Expand SecurityStyleChanged interfaces to include explanations

chrome/browser/ssl/connection_security.h

 // Copyright 2015 The Chromium Authors. All rights reserved.
 // Use of this source code is governed by a BSD-style license that can be
 // found in the LICENSE file.
 
 #ifndef CHROME_BROWSER_SSL_CONNECTION_SECURITY_H_
 #define CHROME_BROWSER_SSL_CONNECTION_SECURITY_H_
 
 #include "base/macros.h"
 #include "content/public/common/security_style.h"
+#include "net/cert/cert_status_flags.h"
 
 namespace content {
 class WebContents;
 }  // namespace content
 
 // This namespace contains functions responsible for computing the
 // connection security status of a page.
 namespace connection_security {
 
 // TODO(wtc): unify this enum with SecurityStyle.  We
@@ skipping 22 matching lines @@
   SECURITY_WARNING,
 
   // HTTPS, but the certificate verification chain is anchored on a
   // certificate that was installed by the system administrator
   SECURITY_POLICY_WARNING,
 
   // Attempted HTTPS and failed, page not authenticated
   SECURITY_ERROR,
 };
 
+// Describes how the SHA1 deprecation policy applies to an HTTPS
+// connection.
+enum SHA1DeprecationStatus {
+  // No SHA1 deprecation policy applies.
+  NO_DEPRECATED_SHA1,
+  // The connection used a certificate with a SHA1 signature in the
+  // chain, and policy says that the connection should be treated as
+  // broken HTTPS.
+  DEPRECATED_SHA1_BROKEN,
+  // The connection used a certificate with a SHA1 signature in the
+  // chain, and policy says that the connection should be treated with a
+  // warning.
+  DEPRECATED_SHA1_WARNING

[Peter Kasting, 2015/06/16 06:29:11]

Nit: Trailing comma, for consistency with the existing enum in this file (and, I
think, the majority of Chrome code) (multiple places)

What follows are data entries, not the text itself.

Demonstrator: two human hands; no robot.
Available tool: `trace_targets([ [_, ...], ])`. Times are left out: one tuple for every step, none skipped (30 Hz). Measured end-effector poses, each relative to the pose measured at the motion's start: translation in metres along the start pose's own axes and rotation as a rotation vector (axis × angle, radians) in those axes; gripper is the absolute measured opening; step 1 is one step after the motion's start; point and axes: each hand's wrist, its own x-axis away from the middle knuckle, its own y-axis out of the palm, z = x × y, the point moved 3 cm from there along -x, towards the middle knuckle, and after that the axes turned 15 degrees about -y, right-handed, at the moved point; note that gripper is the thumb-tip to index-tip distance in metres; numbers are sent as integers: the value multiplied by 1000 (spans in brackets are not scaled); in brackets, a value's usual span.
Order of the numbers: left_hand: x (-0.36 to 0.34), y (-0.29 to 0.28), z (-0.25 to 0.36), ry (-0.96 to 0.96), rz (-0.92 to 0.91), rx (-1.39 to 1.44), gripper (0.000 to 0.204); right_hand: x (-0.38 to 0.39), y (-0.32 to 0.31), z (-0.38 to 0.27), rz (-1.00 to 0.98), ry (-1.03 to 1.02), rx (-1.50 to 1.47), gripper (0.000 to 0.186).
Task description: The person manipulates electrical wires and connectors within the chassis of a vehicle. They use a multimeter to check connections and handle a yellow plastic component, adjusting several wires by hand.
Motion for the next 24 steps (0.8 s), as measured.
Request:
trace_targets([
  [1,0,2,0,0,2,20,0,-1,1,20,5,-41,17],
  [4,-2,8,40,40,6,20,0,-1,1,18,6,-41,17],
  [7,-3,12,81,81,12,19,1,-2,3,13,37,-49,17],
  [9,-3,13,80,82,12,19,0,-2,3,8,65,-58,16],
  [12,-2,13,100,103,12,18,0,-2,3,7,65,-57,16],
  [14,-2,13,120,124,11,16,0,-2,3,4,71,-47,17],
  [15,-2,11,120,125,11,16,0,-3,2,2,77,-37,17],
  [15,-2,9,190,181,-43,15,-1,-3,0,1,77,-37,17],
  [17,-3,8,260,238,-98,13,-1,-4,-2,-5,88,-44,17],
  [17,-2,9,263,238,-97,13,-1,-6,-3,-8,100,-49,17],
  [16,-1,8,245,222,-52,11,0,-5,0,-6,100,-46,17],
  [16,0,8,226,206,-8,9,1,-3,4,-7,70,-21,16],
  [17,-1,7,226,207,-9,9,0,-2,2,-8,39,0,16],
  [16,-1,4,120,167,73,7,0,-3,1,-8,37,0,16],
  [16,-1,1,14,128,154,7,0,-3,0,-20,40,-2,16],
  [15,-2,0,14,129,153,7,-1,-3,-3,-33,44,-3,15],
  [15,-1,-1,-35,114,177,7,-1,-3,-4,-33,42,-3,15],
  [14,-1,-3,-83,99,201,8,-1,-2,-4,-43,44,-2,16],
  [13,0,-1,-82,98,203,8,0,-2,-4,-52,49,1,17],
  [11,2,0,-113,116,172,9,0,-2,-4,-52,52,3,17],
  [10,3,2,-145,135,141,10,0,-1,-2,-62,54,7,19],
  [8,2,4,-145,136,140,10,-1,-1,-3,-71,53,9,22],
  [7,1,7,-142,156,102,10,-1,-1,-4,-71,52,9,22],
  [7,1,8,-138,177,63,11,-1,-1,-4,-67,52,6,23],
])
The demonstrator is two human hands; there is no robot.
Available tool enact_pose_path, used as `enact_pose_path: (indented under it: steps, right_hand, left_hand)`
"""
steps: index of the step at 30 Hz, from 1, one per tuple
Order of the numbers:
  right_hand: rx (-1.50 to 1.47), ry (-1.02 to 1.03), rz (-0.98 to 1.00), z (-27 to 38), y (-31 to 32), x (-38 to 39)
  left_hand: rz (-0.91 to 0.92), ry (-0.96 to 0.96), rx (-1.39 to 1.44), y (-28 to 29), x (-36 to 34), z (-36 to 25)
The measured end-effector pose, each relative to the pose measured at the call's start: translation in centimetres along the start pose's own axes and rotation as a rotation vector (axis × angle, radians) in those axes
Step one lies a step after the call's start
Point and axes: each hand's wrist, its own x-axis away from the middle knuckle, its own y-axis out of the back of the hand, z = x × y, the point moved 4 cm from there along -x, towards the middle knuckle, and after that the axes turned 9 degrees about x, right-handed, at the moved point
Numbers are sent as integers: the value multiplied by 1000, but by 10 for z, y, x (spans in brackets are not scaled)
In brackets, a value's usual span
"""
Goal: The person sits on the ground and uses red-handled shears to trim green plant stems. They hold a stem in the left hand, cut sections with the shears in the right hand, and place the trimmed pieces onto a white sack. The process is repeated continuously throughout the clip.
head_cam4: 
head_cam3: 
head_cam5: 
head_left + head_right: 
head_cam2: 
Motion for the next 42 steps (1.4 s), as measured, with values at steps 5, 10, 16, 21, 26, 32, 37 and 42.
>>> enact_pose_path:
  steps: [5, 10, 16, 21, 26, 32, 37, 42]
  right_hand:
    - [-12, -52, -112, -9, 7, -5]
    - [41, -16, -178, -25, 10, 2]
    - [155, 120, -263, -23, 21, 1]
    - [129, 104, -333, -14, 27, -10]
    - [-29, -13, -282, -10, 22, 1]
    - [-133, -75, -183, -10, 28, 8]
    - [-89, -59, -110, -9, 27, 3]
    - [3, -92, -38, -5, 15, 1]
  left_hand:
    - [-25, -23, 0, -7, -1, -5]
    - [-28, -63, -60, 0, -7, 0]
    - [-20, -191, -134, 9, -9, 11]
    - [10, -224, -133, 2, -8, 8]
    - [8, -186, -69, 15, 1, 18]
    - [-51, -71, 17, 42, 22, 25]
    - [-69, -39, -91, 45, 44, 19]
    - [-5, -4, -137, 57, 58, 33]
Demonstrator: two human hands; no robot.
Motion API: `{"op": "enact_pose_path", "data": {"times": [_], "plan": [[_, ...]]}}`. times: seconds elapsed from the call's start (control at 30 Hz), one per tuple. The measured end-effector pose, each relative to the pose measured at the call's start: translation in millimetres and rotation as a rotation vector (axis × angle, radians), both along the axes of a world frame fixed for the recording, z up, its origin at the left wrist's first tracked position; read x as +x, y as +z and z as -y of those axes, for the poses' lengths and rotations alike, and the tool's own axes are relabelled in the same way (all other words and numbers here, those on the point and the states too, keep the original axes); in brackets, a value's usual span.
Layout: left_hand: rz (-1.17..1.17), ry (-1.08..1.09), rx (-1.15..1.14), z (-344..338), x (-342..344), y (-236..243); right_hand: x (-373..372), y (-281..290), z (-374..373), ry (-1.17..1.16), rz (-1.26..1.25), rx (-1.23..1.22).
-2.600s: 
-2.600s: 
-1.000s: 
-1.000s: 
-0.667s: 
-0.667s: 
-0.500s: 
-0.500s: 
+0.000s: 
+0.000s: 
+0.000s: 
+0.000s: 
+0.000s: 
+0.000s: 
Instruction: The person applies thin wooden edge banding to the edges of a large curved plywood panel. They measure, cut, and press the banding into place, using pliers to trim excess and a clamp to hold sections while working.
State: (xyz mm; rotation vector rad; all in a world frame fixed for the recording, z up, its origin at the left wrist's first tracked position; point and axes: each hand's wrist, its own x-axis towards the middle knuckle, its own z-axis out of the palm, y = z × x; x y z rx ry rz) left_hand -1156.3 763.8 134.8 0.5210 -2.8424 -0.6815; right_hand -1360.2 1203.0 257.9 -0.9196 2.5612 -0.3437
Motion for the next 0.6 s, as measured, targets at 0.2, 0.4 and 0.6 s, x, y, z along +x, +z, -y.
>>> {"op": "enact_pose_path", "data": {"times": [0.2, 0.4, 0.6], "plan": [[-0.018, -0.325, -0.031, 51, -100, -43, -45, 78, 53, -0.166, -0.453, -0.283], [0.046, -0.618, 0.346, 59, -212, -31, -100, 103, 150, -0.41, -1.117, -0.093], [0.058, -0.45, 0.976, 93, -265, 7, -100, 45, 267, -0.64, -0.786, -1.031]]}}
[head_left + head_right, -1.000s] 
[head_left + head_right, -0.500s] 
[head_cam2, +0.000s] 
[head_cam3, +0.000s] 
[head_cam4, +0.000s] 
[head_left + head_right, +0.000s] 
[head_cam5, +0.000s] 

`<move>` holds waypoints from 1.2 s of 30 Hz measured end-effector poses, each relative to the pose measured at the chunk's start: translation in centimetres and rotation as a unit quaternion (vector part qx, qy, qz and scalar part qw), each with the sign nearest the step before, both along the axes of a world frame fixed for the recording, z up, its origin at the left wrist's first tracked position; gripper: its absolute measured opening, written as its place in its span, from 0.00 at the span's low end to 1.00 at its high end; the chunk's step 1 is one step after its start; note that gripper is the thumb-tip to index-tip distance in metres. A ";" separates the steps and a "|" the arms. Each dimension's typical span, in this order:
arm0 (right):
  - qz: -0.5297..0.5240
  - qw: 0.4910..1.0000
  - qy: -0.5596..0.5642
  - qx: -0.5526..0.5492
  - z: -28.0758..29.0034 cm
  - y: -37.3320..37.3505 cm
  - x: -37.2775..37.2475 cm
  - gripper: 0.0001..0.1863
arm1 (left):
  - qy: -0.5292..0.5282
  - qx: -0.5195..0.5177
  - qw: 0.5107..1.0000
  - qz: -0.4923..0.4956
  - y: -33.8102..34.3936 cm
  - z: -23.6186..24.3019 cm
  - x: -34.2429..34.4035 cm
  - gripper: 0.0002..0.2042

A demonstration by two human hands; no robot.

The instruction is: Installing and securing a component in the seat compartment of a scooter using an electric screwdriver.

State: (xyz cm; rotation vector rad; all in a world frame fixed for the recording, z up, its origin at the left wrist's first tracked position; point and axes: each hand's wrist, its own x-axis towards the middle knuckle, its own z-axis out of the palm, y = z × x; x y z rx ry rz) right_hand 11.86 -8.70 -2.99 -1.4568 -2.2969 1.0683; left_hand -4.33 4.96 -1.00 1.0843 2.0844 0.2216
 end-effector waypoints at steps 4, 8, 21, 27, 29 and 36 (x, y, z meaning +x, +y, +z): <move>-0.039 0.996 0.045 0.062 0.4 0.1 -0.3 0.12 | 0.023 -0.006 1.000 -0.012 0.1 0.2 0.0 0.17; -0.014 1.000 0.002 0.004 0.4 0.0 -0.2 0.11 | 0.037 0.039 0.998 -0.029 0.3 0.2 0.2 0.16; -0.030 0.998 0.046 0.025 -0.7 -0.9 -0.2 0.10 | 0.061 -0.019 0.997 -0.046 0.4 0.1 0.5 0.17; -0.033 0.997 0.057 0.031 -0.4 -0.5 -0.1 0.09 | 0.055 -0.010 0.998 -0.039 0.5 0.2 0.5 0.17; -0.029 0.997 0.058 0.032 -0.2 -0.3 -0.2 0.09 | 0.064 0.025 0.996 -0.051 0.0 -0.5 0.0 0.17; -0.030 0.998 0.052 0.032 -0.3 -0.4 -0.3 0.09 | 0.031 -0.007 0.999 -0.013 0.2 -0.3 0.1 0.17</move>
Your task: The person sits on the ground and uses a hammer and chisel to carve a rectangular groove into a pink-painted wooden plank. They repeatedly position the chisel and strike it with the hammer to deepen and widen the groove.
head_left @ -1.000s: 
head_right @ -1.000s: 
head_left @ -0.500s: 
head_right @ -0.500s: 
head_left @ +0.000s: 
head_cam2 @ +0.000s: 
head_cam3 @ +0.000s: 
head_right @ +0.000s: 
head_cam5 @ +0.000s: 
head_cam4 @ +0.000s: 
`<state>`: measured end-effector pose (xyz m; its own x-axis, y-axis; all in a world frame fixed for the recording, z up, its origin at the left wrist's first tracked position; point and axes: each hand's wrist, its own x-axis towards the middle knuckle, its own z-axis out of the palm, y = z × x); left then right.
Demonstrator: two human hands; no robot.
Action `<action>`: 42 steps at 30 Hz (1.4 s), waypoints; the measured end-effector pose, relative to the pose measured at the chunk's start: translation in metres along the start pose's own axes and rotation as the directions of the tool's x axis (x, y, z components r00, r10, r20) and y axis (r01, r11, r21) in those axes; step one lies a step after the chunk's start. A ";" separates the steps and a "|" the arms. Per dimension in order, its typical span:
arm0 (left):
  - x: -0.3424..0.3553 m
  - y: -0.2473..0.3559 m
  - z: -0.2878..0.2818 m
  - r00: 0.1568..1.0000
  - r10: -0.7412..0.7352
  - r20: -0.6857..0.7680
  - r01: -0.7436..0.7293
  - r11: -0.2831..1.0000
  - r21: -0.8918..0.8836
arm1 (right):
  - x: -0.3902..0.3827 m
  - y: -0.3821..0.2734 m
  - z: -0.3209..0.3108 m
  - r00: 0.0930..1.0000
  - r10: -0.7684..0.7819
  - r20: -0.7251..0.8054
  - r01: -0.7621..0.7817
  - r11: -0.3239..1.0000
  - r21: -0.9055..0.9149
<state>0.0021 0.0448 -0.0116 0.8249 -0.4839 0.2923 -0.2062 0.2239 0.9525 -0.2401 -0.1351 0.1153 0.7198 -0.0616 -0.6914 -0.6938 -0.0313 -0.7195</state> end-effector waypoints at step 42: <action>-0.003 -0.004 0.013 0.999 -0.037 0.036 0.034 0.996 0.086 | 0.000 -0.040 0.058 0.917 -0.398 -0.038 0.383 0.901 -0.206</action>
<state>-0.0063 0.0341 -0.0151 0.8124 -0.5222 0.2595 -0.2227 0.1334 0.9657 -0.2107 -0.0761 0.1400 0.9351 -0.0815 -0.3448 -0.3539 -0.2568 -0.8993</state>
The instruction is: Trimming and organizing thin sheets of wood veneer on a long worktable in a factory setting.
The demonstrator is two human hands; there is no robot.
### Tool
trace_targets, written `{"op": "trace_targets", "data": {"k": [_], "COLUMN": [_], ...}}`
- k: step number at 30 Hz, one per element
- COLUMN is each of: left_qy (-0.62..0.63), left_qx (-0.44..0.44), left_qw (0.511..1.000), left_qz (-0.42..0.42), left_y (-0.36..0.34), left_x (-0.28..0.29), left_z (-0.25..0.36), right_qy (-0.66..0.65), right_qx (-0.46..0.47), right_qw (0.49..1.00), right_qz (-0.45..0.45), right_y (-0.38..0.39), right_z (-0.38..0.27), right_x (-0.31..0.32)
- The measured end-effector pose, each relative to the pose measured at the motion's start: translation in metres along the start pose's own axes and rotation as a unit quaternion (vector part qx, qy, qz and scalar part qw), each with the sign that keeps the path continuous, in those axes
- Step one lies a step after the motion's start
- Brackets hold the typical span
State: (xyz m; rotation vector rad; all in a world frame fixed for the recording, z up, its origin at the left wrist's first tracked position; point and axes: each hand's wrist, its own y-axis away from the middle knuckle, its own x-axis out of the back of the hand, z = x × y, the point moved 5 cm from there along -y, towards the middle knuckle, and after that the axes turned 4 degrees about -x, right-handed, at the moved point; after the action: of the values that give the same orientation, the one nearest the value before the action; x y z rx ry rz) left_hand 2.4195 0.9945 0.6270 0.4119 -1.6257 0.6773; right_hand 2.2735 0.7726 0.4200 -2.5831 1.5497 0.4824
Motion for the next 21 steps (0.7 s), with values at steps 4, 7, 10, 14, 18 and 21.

[estark, 2015/06/16 15:32:34]

Done.

+};
+
+// Describes the type of mixed content (if any) that a site
+// displayed/ran.
+enum MixedContentStatus {
+  NO_MIXED_CONTENT,
+  // The site displayed nonsecure resources (passive mixed content).
+  DISPLAYED_MIXED_CONTENT,
+  // The site ran nonsecure resources (active mixed content).
+  RAN_MIXED_CONTENT
+};
+
+// Contains information about a page's security status, including a
+// |SecurityStyle| and the information that was used to decide which

[Peter Kasting, 2015/06/16 06:29:11]

Nit: No || on type names (just variable names) (2 places)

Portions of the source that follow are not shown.